** Opening Information shown block **

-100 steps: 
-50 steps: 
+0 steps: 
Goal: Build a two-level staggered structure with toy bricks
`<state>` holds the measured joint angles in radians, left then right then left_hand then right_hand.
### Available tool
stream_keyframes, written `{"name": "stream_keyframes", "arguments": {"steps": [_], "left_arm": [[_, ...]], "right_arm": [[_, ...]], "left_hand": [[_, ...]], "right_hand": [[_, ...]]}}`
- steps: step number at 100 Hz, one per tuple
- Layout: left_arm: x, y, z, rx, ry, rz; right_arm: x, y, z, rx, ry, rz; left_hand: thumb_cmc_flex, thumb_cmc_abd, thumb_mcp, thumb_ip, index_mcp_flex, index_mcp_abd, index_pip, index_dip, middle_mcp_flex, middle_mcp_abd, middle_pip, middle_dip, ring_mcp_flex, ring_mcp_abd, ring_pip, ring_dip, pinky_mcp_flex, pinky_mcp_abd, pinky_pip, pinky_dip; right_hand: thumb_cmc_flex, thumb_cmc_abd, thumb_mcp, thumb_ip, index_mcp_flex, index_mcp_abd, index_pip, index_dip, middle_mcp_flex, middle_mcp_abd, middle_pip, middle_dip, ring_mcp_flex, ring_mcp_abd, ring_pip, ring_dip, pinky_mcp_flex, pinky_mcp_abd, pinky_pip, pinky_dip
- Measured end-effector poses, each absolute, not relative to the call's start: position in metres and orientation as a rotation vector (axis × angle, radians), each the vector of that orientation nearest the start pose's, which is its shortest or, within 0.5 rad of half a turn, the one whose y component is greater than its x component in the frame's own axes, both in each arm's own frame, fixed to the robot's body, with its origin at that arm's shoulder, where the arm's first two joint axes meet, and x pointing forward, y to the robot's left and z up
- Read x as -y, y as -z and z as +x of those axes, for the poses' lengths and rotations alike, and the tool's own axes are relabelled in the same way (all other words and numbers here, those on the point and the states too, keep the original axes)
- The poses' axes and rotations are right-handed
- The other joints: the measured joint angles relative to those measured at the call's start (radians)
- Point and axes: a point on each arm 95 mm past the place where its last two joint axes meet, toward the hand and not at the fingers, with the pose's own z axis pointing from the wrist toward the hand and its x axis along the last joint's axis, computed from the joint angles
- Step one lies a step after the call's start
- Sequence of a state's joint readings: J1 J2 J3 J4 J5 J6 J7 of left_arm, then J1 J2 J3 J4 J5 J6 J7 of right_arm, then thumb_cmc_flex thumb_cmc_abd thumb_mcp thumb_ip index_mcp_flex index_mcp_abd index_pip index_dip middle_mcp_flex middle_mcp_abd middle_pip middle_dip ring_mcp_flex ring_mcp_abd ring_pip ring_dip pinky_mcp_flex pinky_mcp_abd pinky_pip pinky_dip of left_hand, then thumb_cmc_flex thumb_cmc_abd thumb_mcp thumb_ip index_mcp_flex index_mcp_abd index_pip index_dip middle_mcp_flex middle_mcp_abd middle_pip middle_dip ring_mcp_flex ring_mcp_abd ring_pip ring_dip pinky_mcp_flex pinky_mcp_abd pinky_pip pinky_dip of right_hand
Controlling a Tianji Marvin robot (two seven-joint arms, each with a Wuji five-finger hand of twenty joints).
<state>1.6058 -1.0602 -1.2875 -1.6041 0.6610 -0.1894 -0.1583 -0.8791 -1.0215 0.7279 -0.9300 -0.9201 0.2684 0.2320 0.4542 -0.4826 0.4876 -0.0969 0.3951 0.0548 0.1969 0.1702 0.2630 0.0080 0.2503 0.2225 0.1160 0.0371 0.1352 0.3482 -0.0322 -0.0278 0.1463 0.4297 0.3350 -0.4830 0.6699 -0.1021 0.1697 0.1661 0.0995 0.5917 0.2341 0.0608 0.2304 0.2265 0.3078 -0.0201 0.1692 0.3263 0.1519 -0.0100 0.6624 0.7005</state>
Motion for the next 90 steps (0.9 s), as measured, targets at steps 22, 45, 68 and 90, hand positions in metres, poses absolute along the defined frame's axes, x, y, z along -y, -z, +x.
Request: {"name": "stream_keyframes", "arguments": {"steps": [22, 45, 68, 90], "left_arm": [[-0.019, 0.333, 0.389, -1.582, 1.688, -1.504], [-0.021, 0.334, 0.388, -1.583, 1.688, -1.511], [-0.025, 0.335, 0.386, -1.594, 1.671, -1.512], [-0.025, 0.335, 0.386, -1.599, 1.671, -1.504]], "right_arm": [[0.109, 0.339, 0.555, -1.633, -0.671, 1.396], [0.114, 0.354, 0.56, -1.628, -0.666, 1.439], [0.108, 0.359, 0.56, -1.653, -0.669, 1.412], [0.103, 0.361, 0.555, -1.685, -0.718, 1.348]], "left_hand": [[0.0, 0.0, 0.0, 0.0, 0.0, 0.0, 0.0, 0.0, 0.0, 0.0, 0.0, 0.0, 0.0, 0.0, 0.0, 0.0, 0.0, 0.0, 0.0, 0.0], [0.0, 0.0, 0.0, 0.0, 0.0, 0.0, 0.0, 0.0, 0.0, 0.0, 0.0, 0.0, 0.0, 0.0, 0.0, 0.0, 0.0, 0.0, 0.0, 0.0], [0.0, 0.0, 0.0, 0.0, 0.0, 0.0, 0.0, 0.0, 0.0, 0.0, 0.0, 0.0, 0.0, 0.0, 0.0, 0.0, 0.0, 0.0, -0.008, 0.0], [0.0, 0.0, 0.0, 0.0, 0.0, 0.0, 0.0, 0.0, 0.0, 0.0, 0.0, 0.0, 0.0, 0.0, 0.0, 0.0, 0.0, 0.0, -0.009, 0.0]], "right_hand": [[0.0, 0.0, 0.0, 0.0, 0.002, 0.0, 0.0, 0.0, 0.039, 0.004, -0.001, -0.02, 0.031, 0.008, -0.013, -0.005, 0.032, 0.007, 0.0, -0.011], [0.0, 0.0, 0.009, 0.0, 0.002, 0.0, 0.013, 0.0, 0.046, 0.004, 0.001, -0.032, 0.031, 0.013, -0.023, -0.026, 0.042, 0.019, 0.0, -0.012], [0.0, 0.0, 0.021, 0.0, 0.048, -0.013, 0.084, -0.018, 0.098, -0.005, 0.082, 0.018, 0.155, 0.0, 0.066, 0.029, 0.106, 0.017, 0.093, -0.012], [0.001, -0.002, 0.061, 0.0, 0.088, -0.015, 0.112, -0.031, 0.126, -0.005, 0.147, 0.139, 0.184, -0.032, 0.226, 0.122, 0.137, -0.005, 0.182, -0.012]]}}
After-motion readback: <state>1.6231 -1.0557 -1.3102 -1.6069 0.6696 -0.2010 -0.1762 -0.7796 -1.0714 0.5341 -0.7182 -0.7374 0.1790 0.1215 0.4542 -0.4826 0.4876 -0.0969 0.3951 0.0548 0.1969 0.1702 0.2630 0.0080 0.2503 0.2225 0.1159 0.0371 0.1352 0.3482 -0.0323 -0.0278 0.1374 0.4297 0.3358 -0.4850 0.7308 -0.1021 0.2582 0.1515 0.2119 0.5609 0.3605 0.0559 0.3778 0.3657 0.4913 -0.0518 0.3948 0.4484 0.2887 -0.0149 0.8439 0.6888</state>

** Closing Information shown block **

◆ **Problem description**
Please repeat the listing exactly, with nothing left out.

◆ **Answer area**
-100 steps: 
-50 steps: 
+0 steps: 
Goal: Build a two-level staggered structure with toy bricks
`<state>` holds the measured joint angles in radians, left then right then left_hand then right_hand.
### Available tool
stream_keyframes, written `{"name": "stream_keyframes", "arguments": {"steps": [_], "left_arm": [[_, ...]], "right_arm": [[_, ...]], "left_hand": [[_, ...]], "right_hand": [[_, ...]]}}`
- steps: step number at 100 Hz, one per tuple
- Layout: left_arm: x, y, z, rx, ry, rz; right_arm: x, y, z, rx, ry, rz; left_hand: thumb_cmc_flex, thumb_cmc_abd, thumb_mcp, thumb_ip, index_mcp_flex, index_mcp_abd, index_pip, index_dip, middle_mcp_flex, middle_mcp_abd, middle_pip, middle_dip, ring_mcp_flex, ring_mcp_abd, ring_pip, ring_dip, pinky_mcp_flex, pinky_mcp_abd, pinky_pip, pinky_dip; right_hand: thumb_cmc_flex, thumb_cmc_abd, thumb_mcp, thumb_ip, index_mcp_flex, index_mcp_abd, index_pip, index_dip, middle_mcp_flex, middle_mcp_abd, middle_pip, middle_dip, ring_mcp_flex, ring_mcp_abd, ring_pip, ring_dip, pinky_mcp_flex, pinky_mcp_abd, pinky_pip, pinky_dip
- Measured end-effector poses, each absolute, not relative to the call's start: position in metres and orientation as a rotation vector (axis × angle, radians), each the vector of that orientation nearest the start pose's, which is its shortest or, within 0.5 rad of half a turn, the one whose y component is greater than its x component in the frame's own axes, both in each arm's own frame, fixed to the robot's body, with its origin at that arm's shoulder, where the arm's first two joint axes meet, and x pointing forward, y to the robot's left and z up
- Read x as -y, y as -z and z as +x of those axes, for the poses' lengths and rotations alike, and the tool's own axes are relabelled in the same way (all other words and numbers here, those on the point and the states too, keep the original axes)
- The poses' axes and rotations are right-handed
- The other joints: the measured joint angles relative to those measured at the call's start (radians)
- Point and axes: a point on each arm 95 mm past the place where its last two joint axes meet, toward the hand and not at the fingers, with the pose's own z axis pointing from the wrist toward the hand and its x axis along the last joint's axis, computed from the joint angles
- Step one lies a step after the call's start
- Sequence of a state's joint readings: J1 J2 J3 J4 J5 J6 J7 of left_arm, then J1 J2 J3 J4 J5 J6 J7 of right_arm, then thumb_cmc_flex thumb_cmc_abd thumb_mcp thumb_ip index_mcp_flex index_mcp_abd index_pip index_dip middle_mcp_flex middle_mcp_abd middle_pip middle_dip ring_mcp_flex ring_mcp_abd ring_pip ring_dip pinky_mcp_flex pinky_mcp_abd pinky_pip pinky_dip of left_hand, then thumb_cmc_flex thumb_cmc_abd thumb_mcp thumb_ip index_mcp_flex index_mcp_abd index_pip index_dip middle_mcp_flex middle_mcp_abd middle_pip middle_dip ring_mcp_flex ring_mcp_abd ring_pip ring_dip pinky_mcp_flex pinky_mcp_abd pinky_pip pinky_dip of right_hand
Controlling a Tianji Marvin robot (two seven-joint arms, each with a Wuji five-finger hand of twenty joints).
<state>1.6058 -1.0602 -1.2875 -1.6041 0.6610 -0.1894 -0.1583 -0.8791 -1.0215 0.7279 -0.9300 -0.9201 0.2684 0.2320 0.4542 -0.4826 0.4876 -0.0969 0.3951 0.0548 0.1969 0.1702 0.2630 0.0080 0.2503 0.2225 0.1160 0.0371 0.1352 0.3482 -0.0322 -0.0278 0.1463 0.4297 0.3350 -0.4830 0.6699 -0.1021 0.1697 0.1661 0.0995 0.5917 0.2341 0.0608 0.2304 0.2265 0.3078 -0.0201 0.1692 0.3263 0.1519 -0.0100 0.6624 0.7005</state>
Motion for the next 90 steps (0.9 s), as measured, targets at steps 22, 45, 68 and 90, hand positions in metres, poses absolute along the defined frame's axes, x, y, z along -y, -z, +x.
Request: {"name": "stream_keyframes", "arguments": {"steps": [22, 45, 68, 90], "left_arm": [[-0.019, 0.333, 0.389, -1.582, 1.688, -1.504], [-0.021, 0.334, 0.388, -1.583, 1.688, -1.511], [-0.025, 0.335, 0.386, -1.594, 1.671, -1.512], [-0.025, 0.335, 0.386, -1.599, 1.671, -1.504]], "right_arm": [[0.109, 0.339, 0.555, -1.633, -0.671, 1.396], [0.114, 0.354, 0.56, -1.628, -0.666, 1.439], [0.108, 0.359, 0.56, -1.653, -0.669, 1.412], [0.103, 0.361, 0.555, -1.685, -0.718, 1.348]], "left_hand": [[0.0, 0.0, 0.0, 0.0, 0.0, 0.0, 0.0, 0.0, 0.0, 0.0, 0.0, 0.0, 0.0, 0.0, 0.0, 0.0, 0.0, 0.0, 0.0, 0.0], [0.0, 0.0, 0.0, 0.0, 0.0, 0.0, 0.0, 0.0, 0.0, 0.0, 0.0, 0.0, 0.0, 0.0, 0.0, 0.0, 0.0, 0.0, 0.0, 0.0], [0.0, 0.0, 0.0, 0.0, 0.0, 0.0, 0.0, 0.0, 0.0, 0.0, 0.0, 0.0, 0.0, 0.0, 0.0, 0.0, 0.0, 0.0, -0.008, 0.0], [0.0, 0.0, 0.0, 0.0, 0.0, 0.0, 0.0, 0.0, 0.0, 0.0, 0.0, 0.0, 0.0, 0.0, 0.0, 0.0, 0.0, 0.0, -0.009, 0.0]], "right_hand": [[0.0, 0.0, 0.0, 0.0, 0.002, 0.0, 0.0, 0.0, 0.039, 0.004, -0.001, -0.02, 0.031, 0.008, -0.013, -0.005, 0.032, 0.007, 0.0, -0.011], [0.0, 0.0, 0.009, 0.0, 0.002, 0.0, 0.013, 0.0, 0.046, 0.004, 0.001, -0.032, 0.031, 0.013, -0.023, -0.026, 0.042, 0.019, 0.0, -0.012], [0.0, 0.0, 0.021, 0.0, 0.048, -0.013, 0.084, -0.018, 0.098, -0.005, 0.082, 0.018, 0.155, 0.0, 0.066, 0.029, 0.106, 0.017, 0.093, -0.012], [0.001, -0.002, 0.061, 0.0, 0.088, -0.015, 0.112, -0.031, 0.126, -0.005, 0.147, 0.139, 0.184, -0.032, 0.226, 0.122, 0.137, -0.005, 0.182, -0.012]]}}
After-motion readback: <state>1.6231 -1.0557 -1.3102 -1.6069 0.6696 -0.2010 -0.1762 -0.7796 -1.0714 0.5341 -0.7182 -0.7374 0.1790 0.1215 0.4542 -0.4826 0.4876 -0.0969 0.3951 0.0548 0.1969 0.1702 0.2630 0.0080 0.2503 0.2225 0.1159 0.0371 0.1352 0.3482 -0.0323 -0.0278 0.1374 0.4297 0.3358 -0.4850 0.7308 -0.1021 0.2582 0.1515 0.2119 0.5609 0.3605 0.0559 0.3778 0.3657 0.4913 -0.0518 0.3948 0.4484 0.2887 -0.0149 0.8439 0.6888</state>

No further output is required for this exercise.